Exercise aim: All of the data should be copied exactly, with the pictures left out.
--- START ---
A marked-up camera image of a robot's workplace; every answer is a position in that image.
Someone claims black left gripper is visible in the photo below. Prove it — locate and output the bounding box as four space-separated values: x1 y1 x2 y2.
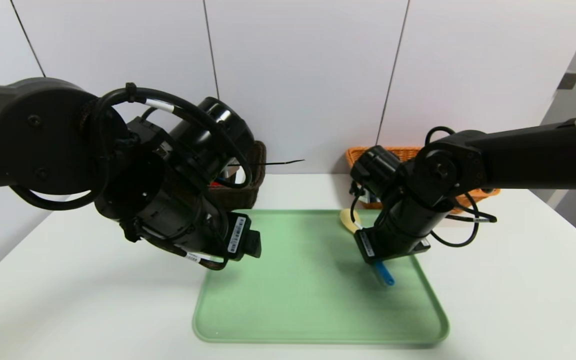
180 195 262 262

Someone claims wooden spoon with blue handle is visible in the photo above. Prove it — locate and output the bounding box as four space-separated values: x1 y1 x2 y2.
339 208 397 287

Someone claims dark brown wicker basket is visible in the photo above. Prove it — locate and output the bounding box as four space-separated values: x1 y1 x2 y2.
207 140 268 211

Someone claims orange wicker basket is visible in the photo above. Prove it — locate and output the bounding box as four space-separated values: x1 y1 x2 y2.
345 146 500 215

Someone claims light green plastic tray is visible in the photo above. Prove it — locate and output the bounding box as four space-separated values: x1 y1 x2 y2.
192 209 450 345

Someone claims thin black zip tie tail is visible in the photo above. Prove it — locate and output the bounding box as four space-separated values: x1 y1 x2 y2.
228 159 306 168

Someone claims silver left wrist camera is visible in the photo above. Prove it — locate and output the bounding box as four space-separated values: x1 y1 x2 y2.
220 166 248 185

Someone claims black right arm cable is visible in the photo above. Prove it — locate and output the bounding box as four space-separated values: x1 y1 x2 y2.
349 126 499 249

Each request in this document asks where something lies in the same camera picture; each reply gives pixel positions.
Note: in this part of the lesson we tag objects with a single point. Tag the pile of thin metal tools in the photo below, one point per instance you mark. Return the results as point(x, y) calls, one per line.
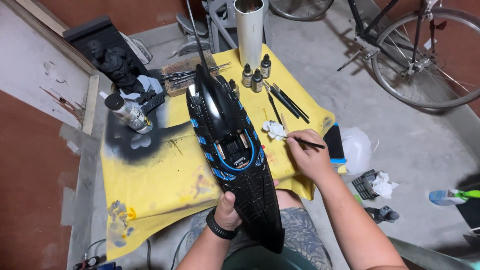
point(180, 75)

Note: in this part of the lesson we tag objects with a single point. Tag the person's right hand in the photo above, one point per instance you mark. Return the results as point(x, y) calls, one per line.
point(311, 157)

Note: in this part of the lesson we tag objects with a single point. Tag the grey figure part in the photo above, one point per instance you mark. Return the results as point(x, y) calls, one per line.
point(384, 214)

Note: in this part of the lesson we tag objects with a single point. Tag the crumpled white tissue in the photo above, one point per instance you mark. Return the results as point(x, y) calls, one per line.
point(274, 130)

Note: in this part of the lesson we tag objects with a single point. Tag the black model vehicle blue trim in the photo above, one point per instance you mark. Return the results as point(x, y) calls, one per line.
point(240, 176)

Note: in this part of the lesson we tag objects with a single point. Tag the white wooden board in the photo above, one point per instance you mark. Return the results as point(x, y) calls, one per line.
point(41, 67)

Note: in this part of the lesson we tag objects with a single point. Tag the yellow paper sheet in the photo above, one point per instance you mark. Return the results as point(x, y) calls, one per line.
point(161, 180)

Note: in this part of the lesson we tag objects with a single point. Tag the spray paint can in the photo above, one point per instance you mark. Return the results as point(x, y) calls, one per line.
point(131, 114)

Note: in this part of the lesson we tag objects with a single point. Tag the wooden stir stick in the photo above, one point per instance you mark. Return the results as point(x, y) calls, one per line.
point(285, 123)

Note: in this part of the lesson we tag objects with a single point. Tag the black wristband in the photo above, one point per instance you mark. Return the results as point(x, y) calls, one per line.
point(217, 227)

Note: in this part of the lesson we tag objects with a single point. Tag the small grey basket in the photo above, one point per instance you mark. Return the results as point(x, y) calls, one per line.
point(362, 185)

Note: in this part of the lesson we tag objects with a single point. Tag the bicycle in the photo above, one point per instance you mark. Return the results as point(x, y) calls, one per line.
point(420, 48)

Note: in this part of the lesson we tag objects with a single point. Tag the thin black paintbrush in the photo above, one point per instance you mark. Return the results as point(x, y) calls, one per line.
point(311, 143)

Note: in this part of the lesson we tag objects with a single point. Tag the green and blue spray bottle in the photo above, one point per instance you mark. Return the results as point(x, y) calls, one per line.
point(448, 197)

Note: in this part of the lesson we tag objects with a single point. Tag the wooden block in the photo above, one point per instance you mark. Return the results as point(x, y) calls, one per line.
point(176, 84)

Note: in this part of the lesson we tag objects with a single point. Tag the small dropper paint bottle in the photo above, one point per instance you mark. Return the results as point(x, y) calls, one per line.
point(247, 77)
point(257, 82)
point(235, 89)
point(266, 67)

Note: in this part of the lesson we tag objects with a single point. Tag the white plastic bag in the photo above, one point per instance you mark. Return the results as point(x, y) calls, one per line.
point(356, 150)

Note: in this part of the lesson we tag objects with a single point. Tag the bunch of black paintbrushes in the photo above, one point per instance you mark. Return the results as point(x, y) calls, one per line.
point(287, 102)

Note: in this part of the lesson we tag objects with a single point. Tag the black bust figure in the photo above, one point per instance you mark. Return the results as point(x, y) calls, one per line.
point(116, 65)

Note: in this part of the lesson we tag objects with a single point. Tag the red and black tool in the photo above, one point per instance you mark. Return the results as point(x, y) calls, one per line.
point(87, 263)

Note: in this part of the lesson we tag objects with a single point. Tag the black and blue sanding sponge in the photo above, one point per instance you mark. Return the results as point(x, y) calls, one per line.
point(334, 146)

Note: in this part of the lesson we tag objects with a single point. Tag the grey model parts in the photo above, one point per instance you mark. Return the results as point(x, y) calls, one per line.
point(191, 41)

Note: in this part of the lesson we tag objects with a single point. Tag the white plastic tube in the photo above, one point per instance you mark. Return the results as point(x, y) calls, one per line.
point(249, 30)

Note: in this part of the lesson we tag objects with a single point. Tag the person's green shirt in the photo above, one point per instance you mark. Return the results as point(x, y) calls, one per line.
point(262, 260)

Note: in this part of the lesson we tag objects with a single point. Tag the white tissue wad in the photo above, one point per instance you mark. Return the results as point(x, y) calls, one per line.
point(384, 185)

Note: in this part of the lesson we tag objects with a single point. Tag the printed paper bag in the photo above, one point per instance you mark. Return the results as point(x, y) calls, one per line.
point(139, 47)

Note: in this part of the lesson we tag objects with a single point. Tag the person's left hand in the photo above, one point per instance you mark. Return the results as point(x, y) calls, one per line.
point(227, 215)
--- END ---
Answer box:
A marked-up camera image of a robot's workplace; every answer is a position in that image.
Someone claims black left gripper is visible in the photo below. Prove it — locate and output the bounding box as four space-separated values: x1 y1 x2 y2.
180 195 262 262

Someone claims wooden spoon with blue handle is visible in the photo above. Prove it — locate and output the bounding box as four space-separated values: x1 y1 x2 y2.
339 208 397 287

Someone claims dark brown wicker basket is visible in the photo above. Prove it — locate and output the bounding box as four space-separated values: x1 y1 x2 y2.
207 140 268 211

Someone claims orange wicker basket is visible in the photo above. Prove it — locate and output the bounding box as four space-separated values: x1 y1 x2 y2.
345 146 500 215

Someone claims light green plastic tray is visible in the photo above. Prove it — locate and output the bounding box as four space-separated values: x1 y1 x2 y2.
192 209 450 345

Someone claims thin black zip tie tail is visible in the photo above. Prove it — locate and output the bounding box as four space-separated values: x1 y1 x2 y2.
228 159 306 168

Someone claims silver left wrist camera is visible in the photo above. Prove it — locate and output the bounding box as four space-separated values: x1 y1 x2 y2.
220 166 248 185

Someone claims black right arm cable is visible in the photo above. Prove it — locate and output the bounding box as four space-separated values: x1 y1 x2 y2.
349 126 499 249

Each request in this document asks where something lies in the same camera picture; each reply gives pixel positions.
Note: in this part of the lesson we tag objects with a single point. Tag the pile of thin metal tools in the photo below, one point per instance you mark. Return the results as point(x, y) calls, one per line.
point(180, 75)

Note: in this part of the lesson we tag objects with a single point. Tag the person's right hand in the photo above, one point per instance you mark. Return the results as point(x, y) calls, one per line.
point(311, 157)

Note: in this part of the lesson we tag objects with a single point. Tag the grey figure part in the photo above, one point per instance you mark. Return the results as point(x, y) calls, one per line.
point(384, 214)

Note: in this part of the lesson we tag objects with a single point. Tag the crumpled white tissue in the photo above, one point per instance you mark. Return the results as point(x, y) calls, one per line.
point(274, 130)

Note: in this part of the lesson we tag objects with a single point. Tag the black model vehicle blue trim in the photo above, one point per instance you mark. Return the results as point(x, y) calls, one per line.
point(240, 176)

Note: in this part of the lesson we tag objects with a single point. Tag the white wooden board in the photo above, one point per instance you mark. Return the results as point(x, y) calls, one per line.
point(41, 67)

Note: in this part of the lesson we tag objects with a single point. Tag the yellow paper sheet in the photo above, one point per instance you mark. Return the results as point(x, y) calls, one per line.
point(161, 180)

Note: in this part of the lesson we tag objects with a single point. Tag the spray paint can in the photo above, one point per instance you mark. Return the results as point(x, y) calls, one per line.
point(131, 114)

Note: in this part of the lesson we tag objects with a single point. Tag the wooden stir stick in the photo above, one point per instance you mark. Return the results as point(x, y) calls, one per line.
point(285, 123)

Note: in this part of the lesson we tag objects with a single point. Tag the black wristband in the photo above, one point per instance you mark. Return the results as point(x, y) calls, one per line.
point(217, 227)

Note: in this part of the lesson we tag objects with a single point. Tag the small grey basket in the photo above, one point per instance you mark. Return the results as point(x, y) calls, one per line.
point(362, 185)

Note: in this part of the lesson we tag objects with a single point. Tag the bicycle in the photo above, one point per instance you mark. Return the results as point(x, y) calls, one per line.
point(420, 48)

Note: in this part of the lesson we tag objects with a single point. Tag the thin black paintbrush in the photo above, one point per instance you mark. Return the results as point(x, y) calls, one per line.
point(311, 143)

Note: in this part of the lesson we tag objects with a single point. Tag the green and blue spray bottle in the photo above, one point per instance you mark. Return the results as point(x, y) calls, one per line.
point(448, 197)

Note: in this part of the lesson we tag objects with a single point. Tag the wooden block in the photo above, one point per instance you mark. Return the results as point(x, y) calls, one per line.
point(176, 84)

Note: in this part of the lesson we tag objects with a single point. Tag the small dropper paint bottle in the photo above, one point per instance you mark. Return the results as point(x, y) calls, one per line.
point(247, 77)
point(257, 82)
point(235, 89)
point(266, 67)

Note: in this part of the lesson we tag objects with a single point. Tag the white plastic bag in the photo above, one point per instance you mark. Return the results as point(x, y) calls, one per line.
point(356, 150)

Note: in this part of the lesson we tag objects with a single point. Tag the bunch of black paintbrushes in the photo above, one point per instance you mark. Return the results as point(x, y) calls, one per line.
point(287, 102)

Note: in this part of the lesson we tag objects with a single point. Tag the black bust figure in the photo above, one point per instance you mark. Return the results as point(x, y) calls, one per line.
point(116, 65)

Note: in this part of the lesson we tag objects with a single point. Tag the red and black tool in the photo above, one point per instance you mark. Return the results as point(x, y) calls, one per line.
point(87, 263)

Note: in this part of the lesson we tag objects with a single point. Tag the black and blue sanding sponge in the photo above, one point per instance you mark. Return the results as point(x, y) calls, one per line.
point(334, 146)

Note: in this part of the lesson we tag objects with a single point. Tag the grey model parts in the photo above, one point per instance you mark. Return the results as point(x, y) calls, one per line.
point(191, 41)

Note: in this part of the lesson we tag objects with a single point. Tag the white plastic tube in the photo above, one point per instance you mark. Return the results as point(x, y) calls, one per line.
point(249, 30)

Note: in this part of the lesson we tag objects with a single point. Tag the person's green shirt in the photo above, one point per instance you mark. Return the results as point(x, y) calls, one per line.
point(262, 260)

Note: in this part of the lesson we tag objects with a single point. Tag the white tissue wad in the photo above, one point per instance you mark. Return the results as point(x, y) calls, one per line.
point(384, 185)

Note: in this part of the lesson we tag objects with a single point. Tag the printed paper bag in the photo above, one point per instance you mark. Return the results as point(x, y) calls, one per line.
point(139, 47)

Note: in this part of the lesson we tag objects with a single point. Tag the person's left hand in the photo above, one point per instance you mark. Return the results as point(x, y) calls, one per line.
point(227, 215)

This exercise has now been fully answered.